Washington, D.C. – Durante el National Prayer Breakfast, el presidente de Estados Unidos, Donald Trump, declaró que tuvo un papel crucial en la liberación de Mariam Ibrahim, una mujer cristiana encarcelada en Sudán en 2014 por su fe. Su afirmación ha generado reacciones en varios medios.
Trump compartió su versión de la historia, sugiriendo que logró su liberación con una sola llamada telefónica. Este relato se enmarca dentro del contexto de su discurso sobre la persecución religiosa, donde destacó la presión internacional que se ejerció para liberar a Ibrahim, quien fue condenada a muerte en 2014.

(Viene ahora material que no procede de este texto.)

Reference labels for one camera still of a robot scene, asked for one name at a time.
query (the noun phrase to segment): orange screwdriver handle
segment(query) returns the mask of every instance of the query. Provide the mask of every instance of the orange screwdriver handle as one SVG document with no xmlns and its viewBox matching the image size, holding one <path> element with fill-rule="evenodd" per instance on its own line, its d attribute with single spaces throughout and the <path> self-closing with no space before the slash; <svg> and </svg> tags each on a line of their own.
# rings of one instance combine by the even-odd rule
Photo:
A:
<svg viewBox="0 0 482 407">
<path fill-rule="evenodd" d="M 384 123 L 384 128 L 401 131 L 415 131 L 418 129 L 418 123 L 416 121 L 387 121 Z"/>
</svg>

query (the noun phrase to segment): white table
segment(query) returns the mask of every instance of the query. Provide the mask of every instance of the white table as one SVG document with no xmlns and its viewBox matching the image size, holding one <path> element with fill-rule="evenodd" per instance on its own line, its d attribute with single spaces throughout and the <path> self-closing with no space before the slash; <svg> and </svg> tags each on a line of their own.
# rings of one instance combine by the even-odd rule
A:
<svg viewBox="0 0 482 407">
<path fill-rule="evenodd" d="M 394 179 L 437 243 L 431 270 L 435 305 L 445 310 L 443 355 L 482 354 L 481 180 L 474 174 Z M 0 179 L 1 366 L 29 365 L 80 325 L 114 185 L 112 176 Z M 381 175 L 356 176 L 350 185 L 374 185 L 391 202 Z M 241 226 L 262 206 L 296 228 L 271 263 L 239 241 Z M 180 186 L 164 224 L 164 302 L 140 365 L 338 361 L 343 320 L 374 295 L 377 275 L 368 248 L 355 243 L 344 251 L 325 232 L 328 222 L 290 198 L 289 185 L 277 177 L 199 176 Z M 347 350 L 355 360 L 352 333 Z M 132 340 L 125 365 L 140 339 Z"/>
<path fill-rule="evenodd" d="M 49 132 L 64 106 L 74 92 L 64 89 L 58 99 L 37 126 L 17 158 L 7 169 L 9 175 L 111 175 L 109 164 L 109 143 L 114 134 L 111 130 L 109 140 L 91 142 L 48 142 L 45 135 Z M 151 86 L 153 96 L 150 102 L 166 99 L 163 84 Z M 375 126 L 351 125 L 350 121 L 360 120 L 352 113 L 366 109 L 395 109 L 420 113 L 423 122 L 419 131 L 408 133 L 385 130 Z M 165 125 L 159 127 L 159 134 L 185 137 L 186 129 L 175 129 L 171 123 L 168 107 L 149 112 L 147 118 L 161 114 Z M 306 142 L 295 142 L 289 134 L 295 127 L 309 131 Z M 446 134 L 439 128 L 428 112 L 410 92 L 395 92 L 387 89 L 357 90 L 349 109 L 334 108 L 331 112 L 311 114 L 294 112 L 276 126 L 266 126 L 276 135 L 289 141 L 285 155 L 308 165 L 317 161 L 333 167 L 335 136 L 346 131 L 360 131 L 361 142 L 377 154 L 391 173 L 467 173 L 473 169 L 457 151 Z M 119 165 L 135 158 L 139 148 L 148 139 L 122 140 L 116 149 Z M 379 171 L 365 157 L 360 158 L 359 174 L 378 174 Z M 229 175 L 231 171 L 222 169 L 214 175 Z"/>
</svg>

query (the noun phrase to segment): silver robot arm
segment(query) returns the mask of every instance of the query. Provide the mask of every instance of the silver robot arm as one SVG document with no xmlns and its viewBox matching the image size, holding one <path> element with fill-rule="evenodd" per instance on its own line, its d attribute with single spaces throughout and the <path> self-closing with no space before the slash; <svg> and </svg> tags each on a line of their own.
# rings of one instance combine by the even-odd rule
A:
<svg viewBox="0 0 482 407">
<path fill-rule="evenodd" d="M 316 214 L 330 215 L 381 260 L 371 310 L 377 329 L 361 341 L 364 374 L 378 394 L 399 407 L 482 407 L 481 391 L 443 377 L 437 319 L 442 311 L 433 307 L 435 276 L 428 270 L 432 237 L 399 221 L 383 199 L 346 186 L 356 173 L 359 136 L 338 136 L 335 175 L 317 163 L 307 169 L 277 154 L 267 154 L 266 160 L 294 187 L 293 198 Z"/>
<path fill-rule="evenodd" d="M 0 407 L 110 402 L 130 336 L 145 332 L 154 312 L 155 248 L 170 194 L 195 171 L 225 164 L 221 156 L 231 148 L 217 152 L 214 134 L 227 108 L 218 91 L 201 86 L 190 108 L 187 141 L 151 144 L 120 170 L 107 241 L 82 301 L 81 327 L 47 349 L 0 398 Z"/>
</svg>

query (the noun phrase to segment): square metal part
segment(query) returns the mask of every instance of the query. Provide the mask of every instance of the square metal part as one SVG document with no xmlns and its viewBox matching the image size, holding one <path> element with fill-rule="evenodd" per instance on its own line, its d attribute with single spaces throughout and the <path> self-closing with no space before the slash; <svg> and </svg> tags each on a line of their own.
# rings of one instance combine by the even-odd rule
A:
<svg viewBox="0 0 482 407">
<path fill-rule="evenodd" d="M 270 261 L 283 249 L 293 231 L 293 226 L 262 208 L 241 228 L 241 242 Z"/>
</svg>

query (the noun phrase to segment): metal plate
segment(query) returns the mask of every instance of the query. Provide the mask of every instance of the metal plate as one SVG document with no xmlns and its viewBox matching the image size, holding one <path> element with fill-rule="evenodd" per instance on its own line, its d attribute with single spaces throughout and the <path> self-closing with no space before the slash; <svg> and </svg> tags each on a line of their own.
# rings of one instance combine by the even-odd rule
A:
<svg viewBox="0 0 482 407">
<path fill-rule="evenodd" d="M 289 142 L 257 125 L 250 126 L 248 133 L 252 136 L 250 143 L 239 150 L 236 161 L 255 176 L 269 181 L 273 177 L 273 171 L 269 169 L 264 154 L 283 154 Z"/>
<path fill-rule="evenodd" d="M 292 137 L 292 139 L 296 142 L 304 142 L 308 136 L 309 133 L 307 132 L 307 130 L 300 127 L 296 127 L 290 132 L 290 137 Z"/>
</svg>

Voces críticas han surgido para cuestionar la autenticidad de las afirmaciones de Trump. Un exfuncionario del Consejo de Seguridad Nacional de la administración Obama expresó su sorpresa ante la idea de que Trump hubiera intervenido. Además, especialistas en libertad religiosa han enfatizado que la liberación de Ibrahim se debió a esfuerzos diplomáticos coordinados, no a la acción de un solo individuo.
La historia de Mariam Ibrahim es recordada como un destacado ejemplo de movilización global por los derechos humanos. En 2014, su caso atrajo la atención internacional, lo que resultó en su liberación bajo la administración del presidente Barack Obama, antes de que Trump asumiera el poder en 2017. Registros históricos y reportes indican que no se documenta ninguna acción directa de Trump en su caso.
La afirmación de Trump reabre el debate sobre la precisión de las declaraciones de líderes políticos en temas sensibles. Ibrahim fue recibida en la Casa Blanca por Trump en 2019, pero en esa ocasión no hizo referencia a su supuesta intervención en su liberación. Este episodio subraya la importancia de la verificación de hechos en el discurso público, especialmente en temas de derechos humanos.